# [WORK TO BE COMPLETED]
Your output should be the whole listing, identical to the original.

# [DATA BLOCK]
------------------------------

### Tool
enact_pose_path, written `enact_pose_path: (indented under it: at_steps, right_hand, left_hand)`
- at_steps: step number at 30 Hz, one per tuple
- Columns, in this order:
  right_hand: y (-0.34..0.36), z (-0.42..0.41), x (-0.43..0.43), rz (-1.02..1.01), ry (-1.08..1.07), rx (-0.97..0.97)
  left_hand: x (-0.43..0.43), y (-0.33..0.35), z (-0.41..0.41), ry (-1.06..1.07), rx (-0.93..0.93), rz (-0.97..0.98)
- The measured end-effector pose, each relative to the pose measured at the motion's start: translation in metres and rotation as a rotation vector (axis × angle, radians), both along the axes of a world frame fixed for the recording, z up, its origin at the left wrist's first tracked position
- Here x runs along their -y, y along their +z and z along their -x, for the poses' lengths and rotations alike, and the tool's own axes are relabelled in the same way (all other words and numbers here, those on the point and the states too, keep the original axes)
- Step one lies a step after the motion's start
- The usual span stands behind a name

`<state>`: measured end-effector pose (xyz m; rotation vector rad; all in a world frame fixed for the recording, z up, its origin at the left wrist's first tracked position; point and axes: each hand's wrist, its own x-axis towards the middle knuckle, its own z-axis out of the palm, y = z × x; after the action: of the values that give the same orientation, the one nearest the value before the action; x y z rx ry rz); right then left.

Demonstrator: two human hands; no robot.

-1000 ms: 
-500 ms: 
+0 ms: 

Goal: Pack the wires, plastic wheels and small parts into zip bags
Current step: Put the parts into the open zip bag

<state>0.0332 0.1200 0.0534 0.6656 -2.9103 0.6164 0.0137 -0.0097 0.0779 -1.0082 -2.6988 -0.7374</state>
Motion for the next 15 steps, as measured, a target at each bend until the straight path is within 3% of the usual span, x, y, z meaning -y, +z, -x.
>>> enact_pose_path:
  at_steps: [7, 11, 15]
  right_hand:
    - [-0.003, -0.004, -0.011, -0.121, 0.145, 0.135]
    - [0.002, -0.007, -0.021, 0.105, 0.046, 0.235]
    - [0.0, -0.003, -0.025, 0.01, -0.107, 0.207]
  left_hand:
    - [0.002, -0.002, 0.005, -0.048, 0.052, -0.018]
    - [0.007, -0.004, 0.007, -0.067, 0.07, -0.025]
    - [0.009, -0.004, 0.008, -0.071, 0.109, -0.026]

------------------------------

# [SOLUTION TO THIS TASK]
### Tool
enact_pose_path, written `enact_pose_path: (indented under it: at_steps, right_hand, left_hand)`
- at_steps: step number at 30 Hz, one per tuple
- Columns, in this order:
  right_hand: y (-0.34..0.36), z (-0.42..0.41), x (-0.43..0.43), rz (-1.02..1.01), ry (-1.08..1.07), rx (-0.97..0.97)
  left_hand: x (-0.43..0.43), y (-0.33..0.35), z (-0.41..0.41), ry (-1.06..1.07), rx (-0.93..0.93), rz (-0.97..0.98)
- The measured end-effector pose, each relative to the pose measured at the motion's start: translation in metres and rotation as a rotation vector (axis × angle, radians), both along the axes of a world frame fixed for the recording, z up, its origin at the left wrist's first tracked position
- Here x runs along their -y, y along their +z and z along their -x, for the poses' lengths and rotations alike, and the tool's own axes are relabelled in the same way (all other words and numbers here, those on the point and the states too, keep the original axes)
- Step one lies a step after the motion's start
- The usual span stands behind a name

`<state>`: measured end-effector pose (xyz m; rotation vector rad; all in a world frame fixed for the recording, z up, its origin at the left wrist's first tracked position; point and axes: each hand's wrist, its own x-axis towards the middle knuckle, its own z-axis out of the palm, y = z × x; after the action: of the values that give the same orientation, the one nearest the value before the action; x y z rx ry rz); right then left.

Demonstrator: two human hands; no robot.

-1000 ms: 
-500 ms: 
+0 ms: 

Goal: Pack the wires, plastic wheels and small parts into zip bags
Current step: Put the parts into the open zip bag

<state>0.0332 0.1200 0.0534 0.6656 -2.9103 0.6164 0.0137 -0.0097 0.0779 -1.0082 -2.6988 -0.7374</state>
Motion for the next 15 steps, as measured, a target at each bend until the straight path is within 3% of the usual span, x, y, z meaning -y, +z, -x.
>>> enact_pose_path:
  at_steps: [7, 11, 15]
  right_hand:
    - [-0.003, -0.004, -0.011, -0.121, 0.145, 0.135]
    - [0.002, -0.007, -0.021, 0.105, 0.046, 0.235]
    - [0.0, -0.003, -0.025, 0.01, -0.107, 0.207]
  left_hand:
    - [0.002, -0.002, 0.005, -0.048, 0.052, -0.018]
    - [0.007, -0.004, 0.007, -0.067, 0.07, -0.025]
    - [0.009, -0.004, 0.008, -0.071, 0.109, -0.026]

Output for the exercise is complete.